Kaj Stenvall first came to the attention of the Finnish art world about ten years ago when he began to paint a very familiar-looking duck in a variety of settings. Stenvall asserts that this character was developed by himself, even while acknowledging its similarity to the most famous duck in the world.

The scenes in his pictures are from the world at large and his duck often appears in absurd – if recognizably generic – settings. There really is nothing in his paintings that one can put their finger on to connect them to any particular corner of the world, especially not to Finland, except perhaps a specific intensity of angst and foreboding.

Kaj Stenvall is eager to open a dialogue with the large and diverse audiences who are aware of his pictures. The feelings that his paintings bring out in people routinely range from hilarity to anguish. Stenvall is fascinated by the transitional line between the comical and the tragic, and his art’s inherent humor – both absurd and tragic – is quite clearly an essential feature of his approach.

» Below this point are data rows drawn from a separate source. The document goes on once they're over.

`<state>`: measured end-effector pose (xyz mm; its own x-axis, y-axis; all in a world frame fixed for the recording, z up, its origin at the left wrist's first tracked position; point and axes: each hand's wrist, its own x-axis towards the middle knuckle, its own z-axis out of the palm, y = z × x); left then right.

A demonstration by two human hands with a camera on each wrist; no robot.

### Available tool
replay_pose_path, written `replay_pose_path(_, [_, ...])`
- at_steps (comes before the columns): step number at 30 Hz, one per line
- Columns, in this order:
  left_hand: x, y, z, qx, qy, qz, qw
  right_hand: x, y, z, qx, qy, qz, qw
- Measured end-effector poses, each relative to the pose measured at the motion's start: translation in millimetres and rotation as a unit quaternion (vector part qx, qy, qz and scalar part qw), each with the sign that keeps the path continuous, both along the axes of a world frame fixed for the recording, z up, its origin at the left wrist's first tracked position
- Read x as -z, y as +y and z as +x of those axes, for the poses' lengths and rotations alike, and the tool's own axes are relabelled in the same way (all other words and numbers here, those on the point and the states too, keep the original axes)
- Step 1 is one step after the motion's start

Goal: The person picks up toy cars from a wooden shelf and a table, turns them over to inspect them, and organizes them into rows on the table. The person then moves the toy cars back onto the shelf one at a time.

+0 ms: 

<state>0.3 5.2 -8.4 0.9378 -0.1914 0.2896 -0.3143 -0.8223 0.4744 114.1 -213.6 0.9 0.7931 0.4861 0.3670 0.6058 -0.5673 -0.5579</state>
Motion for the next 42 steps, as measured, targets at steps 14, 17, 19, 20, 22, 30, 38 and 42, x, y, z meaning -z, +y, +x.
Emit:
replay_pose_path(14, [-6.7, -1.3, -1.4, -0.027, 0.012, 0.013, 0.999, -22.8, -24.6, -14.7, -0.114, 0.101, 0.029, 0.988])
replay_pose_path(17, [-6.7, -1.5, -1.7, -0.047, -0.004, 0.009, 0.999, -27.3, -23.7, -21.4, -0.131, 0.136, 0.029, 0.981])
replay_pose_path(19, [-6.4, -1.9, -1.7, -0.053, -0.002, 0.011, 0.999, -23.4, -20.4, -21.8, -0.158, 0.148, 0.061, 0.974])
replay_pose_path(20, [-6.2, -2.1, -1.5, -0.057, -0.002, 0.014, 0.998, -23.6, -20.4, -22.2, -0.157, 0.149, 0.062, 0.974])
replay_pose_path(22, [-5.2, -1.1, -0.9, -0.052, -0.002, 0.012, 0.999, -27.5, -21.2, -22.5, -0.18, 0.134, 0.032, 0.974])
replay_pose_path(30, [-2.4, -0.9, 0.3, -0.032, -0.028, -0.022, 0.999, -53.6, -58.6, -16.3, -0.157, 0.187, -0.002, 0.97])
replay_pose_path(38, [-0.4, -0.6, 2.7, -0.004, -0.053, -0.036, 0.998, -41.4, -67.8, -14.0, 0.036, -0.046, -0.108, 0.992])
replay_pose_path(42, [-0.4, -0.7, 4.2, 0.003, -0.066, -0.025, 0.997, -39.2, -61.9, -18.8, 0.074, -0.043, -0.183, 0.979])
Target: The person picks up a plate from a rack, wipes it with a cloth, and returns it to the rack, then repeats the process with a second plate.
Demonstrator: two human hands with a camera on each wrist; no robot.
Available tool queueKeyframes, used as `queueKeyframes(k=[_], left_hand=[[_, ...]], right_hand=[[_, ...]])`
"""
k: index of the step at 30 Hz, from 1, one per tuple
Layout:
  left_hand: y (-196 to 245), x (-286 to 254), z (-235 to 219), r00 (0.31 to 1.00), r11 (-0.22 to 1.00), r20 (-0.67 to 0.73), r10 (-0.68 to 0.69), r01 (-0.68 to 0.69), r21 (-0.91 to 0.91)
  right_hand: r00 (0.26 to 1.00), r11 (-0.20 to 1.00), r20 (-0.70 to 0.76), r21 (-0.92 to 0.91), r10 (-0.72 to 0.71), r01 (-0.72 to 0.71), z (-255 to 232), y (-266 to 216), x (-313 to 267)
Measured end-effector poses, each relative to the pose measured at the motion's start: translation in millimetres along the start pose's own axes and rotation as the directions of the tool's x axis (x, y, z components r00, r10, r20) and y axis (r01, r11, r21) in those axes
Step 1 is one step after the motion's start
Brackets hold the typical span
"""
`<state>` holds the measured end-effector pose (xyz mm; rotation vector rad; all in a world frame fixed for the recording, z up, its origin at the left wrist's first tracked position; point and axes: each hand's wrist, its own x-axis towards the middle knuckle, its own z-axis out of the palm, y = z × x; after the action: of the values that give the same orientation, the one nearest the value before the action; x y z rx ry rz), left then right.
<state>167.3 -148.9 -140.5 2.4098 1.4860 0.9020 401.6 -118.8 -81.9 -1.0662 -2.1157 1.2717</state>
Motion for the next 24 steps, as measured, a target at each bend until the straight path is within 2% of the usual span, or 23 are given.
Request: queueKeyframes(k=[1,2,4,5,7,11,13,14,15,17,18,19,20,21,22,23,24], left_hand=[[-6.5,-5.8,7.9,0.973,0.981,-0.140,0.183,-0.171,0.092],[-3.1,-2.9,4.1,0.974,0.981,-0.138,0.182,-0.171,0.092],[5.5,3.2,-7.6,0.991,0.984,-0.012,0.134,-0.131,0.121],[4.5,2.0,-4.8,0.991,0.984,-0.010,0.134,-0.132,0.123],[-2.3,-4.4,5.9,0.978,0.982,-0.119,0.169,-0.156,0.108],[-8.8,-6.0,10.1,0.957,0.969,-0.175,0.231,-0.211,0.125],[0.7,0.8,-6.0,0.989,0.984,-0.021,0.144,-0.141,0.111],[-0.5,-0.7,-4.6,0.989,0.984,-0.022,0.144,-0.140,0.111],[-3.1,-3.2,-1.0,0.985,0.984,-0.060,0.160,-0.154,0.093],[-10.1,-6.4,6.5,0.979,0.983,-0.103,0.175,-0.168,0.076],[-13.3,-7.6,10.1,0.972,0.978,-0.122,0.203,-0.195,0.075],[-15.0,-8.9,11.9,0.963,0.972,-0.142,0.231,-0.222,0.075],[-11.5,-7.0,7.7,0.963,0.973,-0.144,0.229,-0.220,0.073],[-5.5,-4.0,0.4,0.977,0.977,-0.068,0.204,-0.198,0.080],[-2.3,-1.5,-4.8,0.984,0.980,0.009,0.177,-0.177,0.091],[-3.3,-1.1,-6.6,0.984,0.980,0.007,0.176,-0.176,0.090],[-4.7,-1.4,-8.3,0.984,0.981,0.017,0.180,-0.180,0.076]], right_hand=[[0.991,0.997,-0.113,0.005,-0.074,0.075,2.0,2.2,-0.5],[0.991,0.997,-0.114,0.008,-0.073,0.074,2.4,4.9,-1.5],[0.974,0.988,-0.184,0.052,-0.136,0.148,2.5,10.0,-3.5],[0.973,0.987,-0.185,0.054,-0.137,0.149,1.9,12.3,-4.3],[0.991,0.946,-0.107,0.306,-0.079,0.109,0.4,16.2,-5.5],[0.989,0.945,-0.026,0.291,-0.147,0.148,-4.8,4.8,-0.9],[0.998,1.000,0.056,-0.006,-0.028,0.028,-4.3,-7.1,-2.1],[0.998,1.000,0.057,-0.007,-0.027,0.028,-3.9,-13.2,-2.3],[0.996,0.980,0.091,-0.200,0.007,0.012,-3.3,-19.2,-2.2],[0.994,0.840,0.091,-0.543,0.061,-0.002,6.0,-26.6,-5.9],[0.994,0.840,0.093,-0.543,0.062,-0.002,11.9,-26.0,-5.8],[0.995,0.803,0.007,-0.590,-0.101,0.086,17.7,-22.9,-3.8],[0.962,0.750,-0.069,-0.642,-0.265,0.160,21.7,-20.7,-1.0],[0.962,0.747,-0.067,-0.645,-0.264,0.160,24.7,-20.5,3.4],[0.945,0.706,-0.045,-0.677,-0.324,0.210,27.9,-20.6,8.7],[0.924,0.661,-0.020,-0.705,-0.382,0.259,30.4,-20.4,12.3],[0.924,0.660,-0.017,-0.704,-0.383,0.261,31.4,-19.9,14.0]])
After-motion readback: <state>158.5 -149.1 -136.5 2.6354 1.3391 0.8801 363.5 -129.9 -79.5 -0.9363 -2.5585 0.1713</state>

Stenvall claims to not really suffer from the usual “anguish of creation” experienced by so many artists. He doesn’t wait for some kind of inspiration to arrive, but simply gets down to work after he comes up with an idea of what to create - and then enjoys the process of painting. Perhaps related to this, Stenvall insists that his images do not have any connection with his own life, stating that:

The duck is more of a symbol; the material of an intermediary; and a symbol of Man. The character illustrates the dilemma of being human. The duck, as such, doesn’t symbolize anything to me personally. It is used as a catalyst in the process of how it will be interpreted in the eye of the beholder.